Six degrees of separation disproved in New Zealand! I have long said we kiwis have only 1½ degrees of separation and now it’s been proved. Let me set the scene for the study and outcome:
I recently dragged myself into 2011 and bought a ‘smart phone’ from my mobile provider 2Degrees
I add my Twitter, Facebook, and Gmail and think I’m pretty smart for a senior citizen and as I sail across the Cook Strait on the Kaitaki, then train from Picton to Christchurch on the CoastalPacific I tweet about the trip. How cool is that. However, pride comes before a fall.
I arrive in Christchurch in the middle of a snow storm, and, between the train station and my accommodation – the fabulous 5-star boutique hotel, the Classic Villa – my phone disappears.
I ring the taxi company, the train station and the police – by the time I leave Christchurch five days later it has not been found and I return to Wellington (NZ’s capital) to hunt for my faithful , but discarded, old Nokia. I get a blank SIM card, have it set up with my number, then go home where the answer phone is blinking.

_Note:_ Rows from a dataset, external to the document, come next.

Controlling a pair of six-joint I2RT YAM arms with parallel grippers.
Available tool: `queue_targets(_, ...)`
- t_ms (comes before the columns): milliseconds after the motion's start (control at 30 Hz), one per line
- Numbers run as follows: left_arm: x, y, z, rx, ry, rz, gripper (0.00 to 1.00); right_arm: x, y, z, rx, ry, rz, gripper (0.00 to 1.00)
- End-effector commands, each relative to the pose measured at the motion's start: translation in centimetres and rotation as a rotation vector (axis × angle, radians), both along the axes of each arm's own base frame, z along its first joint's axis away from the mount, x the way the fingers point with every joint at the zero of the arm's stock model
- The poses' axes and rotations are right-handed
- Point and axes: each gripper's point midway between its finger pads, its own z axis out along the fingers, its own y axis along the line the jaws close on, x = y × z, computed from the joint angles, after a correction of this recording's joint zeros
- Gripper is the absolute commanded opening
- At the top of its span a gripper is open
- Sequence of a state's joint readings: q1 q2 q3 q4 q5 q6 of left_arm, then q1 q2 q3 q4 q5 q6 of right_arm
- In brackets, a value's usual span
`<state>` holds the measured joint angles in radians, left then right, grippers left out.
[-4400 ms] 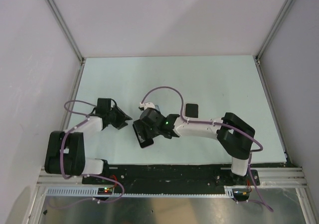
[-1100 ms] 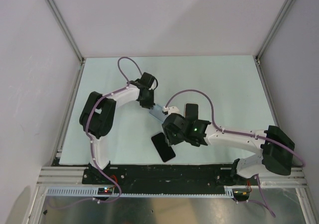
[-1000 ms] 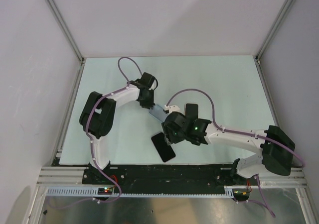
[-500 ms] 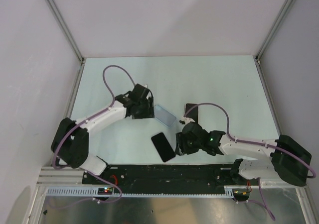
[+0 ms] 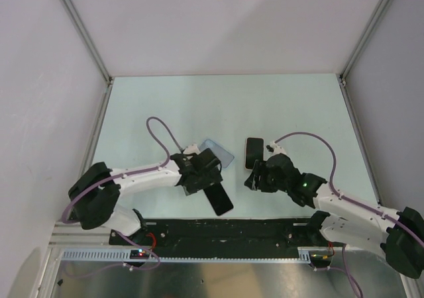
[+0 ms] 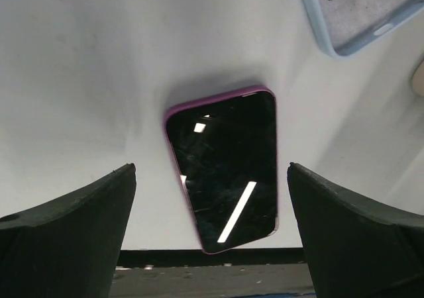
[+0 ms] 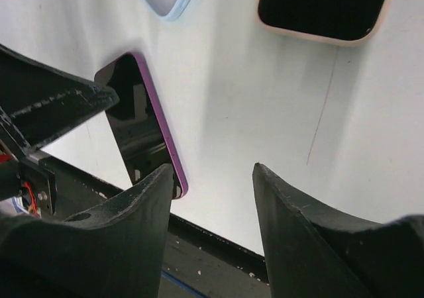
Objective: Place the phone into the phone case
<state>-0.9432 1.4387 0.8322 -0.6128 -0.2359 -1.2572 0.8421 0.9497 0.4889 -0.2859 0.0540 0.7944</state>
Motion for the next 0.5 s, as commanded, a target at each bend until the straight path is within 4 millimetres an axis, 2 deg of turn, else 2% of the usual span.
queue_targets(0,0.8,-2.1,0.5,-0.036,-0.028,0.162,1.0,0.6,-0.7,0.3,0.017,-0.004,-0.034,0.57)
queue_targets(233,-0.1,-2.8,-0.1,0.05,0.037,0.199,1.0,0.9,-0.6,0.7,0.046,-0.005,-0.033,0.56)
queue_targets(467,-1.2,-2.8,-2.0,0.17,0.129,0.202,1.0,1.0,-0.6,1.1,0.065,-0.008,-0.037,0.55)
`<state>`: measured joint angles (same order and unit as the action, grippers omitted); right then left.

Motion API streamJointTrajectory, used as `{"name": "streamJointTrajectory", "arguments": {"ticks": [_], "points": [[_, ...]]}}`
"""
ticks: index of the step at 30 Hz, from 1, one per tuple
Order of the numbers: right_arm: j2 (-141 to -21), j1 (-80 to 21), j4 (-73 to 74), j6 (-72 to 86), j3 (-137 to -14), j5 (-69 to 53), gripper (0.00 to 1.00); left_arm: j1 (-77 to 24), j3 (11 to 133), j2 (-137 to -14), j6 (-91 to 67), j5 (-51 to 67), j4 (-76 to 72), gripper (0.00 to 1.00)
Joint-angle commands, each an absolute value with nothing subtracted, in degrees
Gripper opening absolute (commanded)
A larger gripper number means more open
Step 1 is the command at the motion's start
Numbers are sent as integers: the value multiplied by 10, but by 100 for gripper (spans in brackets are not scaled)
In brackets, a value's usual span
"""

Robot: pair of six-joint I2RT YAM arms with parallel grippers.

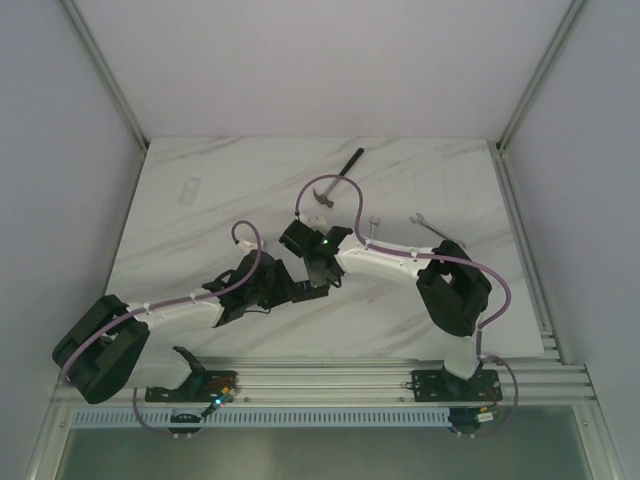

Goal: Snap on the fuse box
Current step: Install the fuse at the fuse box base.

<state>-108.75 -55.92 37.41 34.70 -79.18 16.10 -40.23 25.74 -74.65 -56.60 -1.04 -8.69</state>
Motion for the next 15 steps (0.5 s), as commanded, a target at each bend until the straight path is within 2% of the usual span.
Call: {"name": "streamJointTrajectory", "arguments": {"ticks": [1,15], "points": [[-1140,-557,415,336,-768,130,0,-395,267,-755,-571,-21,-57,56],[-1163,-556,423,323,-732,75,0,-394,271,-757,-578,-21,-54,55]]}}
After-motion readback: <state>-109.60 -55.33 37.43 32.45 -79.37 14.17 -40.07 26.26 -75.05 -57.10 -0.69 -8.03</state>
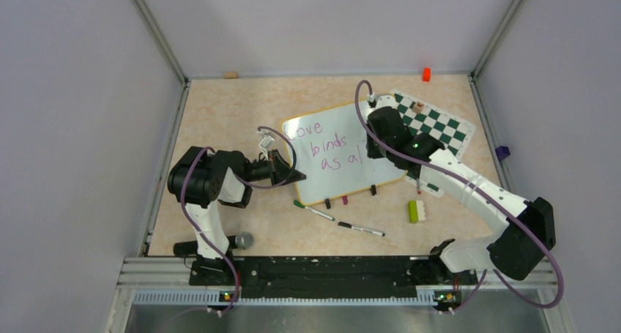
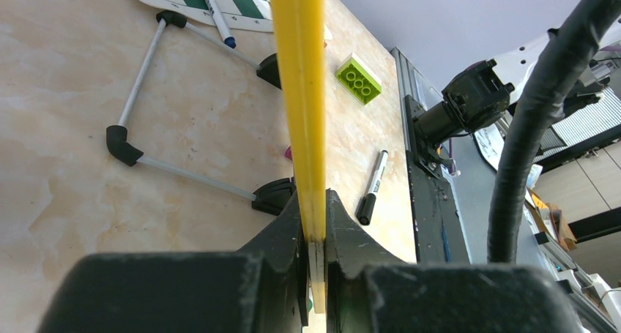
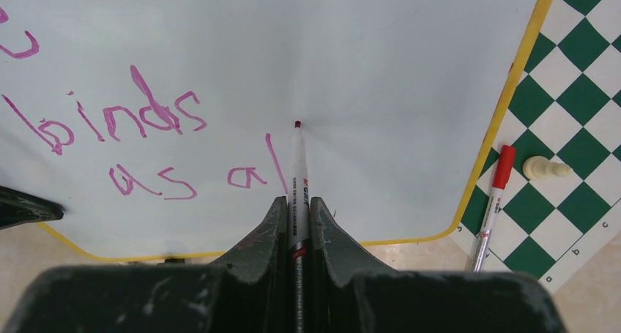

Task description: Write a sentence on the whiteboard

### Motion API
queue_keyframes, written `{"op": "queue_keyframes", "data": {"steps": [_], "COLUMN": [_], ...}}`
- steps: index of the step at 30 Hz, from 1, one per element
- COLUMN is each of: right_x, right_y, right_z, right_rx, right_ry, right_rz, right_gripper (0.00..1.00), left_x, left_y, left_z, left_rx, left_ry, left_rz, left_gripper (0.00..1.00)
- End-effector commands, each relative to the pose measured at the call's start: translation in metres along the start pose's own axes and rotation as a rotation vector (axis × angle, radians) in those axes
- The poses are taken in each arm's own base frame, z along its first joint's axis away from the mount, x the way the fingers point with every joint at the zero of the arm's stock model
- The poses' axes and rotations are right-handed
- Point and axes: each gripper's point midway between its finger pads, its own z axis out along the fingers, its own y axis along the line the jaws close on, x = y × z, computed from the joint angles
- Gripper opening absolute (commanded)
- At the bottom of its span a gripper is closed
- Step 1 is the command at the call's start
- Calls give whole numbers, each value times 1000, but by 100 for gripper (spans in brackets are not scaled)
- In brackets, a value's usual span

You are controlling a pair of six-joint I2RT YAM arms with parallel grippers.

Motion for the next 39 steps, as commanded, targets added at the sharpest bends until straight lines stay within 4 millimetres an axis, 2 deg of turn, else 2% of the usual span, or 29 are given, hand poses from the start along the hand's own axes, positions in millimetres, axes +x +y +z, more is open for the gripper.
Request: {"op": "queue_keyframes", "data": {"steps": [1, 13, 18, 23, 30, 31, 32, 37, 39], "right_x": [-10, 37, 49, 44, 8, 6, 4, 7, 6], "right_y": [-4, -10, -12, -10, -5, -7, -9, -12, -12], "right_z": [2, -6, -7, -12, -41, -44, -47, -53, -55], "right_rx": [2, -29, -30, -38, -93, -90, -85, -84, -89], "right_ry": [-45, 55, 79, 72, -32, -42, -50, -50, -53], "right_rz": [19, 25, 33, 37, 74, 77, 79, 87, 92], "right_gripper": [0, 0, 0, 0, 0, 0, 0, 0, 0], "left_x": [22, 21, 21, 21, 20, 19, 18, 16, 17], "left_y": [-15, -17, -17, -17, -18, -18, -18, -23, -24], "left_z": [1, 1, 1, 1, 1, 1, 1, 1, 0], "left_rx": [106, 107, 107, 108, 101, 100, 98, 105, 113], "left_ry": [86, 85, 86, 86, 78, 77, 74, 74, 81], "left_rz": [97, 99, 99, 100, 102, 102, 102, 115, 111], "left_gripper": [0, 0, 0, 0, 0, 3, 14, 39, 53]}}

“Hi Heather” a friends voice has recorded, “have you lost your phone? I think a friend has found it. He found my name in it and rang me to see if I know whose it was! Lots of mutual friends then your daughters name, Renée, made me realise it must be yours. Give me call and let me know!”
Sure enough it’s my beautiful new Ideos smart phone – it’s been run over but the man who found it is posting it back . . . not that I have insurance cover . . . but at least I’ll be able to retrieve my friends numbers.
Could you do that with 6 degrees of separation? I think not. Just think: one cyclist finds a phone, checks the names, recognises one and calls her. She recognises my other friends’ names! It sounds like my theory of New Zealand’s one and half degrees of separation has been proved correct.
Now to start saving, again, for a new smart phone. Oh well, it’s a pretty high-class problem when you think of all the problems in the world.